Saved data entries
= = =

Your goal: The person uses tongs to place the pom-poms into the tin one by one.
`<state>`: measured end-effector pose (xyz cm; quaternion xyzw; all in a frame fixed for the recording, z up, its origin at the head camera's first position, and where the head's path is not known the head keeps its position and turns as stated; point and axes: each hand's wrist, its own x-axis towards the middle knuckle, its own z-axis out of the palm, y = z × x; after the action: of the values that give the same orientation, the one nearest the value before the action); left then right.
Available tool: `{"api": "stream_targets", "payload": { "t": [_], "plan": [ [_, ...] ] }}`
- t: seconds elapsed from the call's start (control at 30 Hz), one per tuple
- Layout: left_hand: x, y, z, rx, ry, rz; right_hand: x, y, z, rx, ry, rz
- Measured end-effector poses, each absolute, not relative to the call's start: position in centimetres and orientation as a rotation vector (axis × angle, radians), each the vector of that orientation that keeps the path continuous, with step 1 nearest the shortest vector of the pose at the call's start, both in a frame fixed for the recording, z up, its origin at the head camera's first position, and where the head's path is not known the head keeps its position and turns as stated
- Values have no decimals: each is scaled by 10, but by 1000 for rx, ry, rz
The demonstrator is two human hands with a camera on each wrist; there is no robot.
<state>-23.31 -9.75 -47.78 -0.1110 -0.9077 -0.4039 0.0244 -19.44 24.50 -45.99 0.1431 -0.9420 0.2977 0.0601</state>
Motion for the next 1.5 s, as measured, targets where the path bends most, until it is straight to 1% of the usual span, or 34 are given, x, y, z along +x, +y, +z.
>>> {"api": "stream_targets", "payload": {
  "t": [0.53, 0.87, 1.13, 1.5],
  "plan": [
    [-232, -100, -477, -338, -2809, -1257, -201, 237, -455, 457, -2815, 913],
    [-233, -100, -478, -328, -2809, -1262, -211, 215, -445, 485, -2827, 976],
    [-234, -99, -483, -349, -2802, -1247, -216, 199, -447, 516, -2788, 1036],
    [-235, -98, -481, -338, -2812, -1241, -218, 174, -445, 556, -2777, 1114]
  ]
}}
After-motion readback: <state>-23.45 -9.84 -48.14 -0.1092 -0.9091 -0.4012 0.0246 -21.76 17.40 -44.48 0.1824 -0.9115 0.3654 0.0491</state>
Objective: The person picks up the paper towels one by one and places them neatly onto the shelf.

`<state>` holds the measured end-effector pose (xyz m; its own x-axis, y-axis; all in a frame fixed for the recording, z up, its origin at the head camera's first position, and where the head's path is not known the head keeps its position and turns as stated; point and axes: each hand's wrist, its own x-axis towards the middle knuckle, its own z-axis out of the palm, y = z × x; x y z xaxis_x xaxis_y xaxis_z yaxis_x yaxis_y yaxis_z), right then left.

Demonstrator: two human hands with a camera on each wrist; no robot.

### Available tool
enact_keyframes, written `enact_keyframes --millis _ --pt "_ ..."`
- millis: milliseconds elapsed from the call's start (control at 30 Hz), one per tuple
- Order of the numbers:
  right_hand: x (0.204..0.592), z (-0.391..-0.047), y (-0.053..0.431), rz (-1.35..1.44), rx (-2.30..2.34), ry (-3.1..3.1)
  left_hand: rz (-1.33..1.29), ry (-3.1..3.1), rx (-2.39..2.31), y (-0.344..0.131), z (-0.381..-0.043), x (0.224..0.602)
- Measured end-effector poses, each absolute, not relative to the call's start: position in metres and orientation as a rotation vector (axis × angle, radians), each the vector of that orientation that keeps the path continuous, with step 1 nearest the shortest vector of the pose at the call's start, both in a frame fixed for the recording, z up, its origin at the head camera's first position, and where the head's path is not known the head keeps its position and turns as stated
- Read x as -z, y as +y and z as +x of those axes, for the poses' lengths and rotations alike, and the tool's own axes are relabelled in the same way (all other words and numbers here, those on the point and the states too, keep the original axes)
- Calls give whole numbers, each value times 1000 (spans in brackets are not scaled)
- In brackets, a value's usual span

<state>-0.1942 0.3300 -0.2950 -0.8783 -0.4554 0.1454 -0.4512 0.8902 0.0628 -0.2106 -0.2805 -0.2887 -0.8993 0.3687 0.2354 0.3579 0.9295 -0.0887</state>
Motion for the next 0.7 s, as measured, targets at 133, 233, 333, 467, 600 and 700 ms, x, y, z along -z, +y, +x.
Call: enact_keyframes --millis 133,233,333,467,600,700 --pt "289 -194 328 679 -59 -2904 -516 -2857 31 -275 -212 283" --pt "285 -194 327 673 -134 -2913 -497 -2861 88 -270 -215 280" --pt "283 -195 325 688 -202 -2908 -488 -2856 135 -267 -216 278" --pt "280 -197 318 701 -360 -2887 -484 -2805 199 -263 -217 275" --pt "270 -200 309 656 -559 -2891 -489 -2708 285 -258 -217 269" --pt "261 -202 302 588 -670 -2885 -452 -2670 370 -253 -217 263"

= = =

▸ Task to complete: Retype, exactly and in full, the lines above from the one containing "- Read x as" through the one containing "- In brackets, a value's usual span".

▸ Solved problem:
- Read x as -z, y as +y and z as +x of those axes, for the poses' lengths and rotations alike, and the tool's own axes are relabelled in the same way (all other words and numbers here, those on the point and the states too, keep the original axes)
- Calls give whole numbers, each value times 1000 (spans in brackets are not scaled)
- In brackets, a value's usual span

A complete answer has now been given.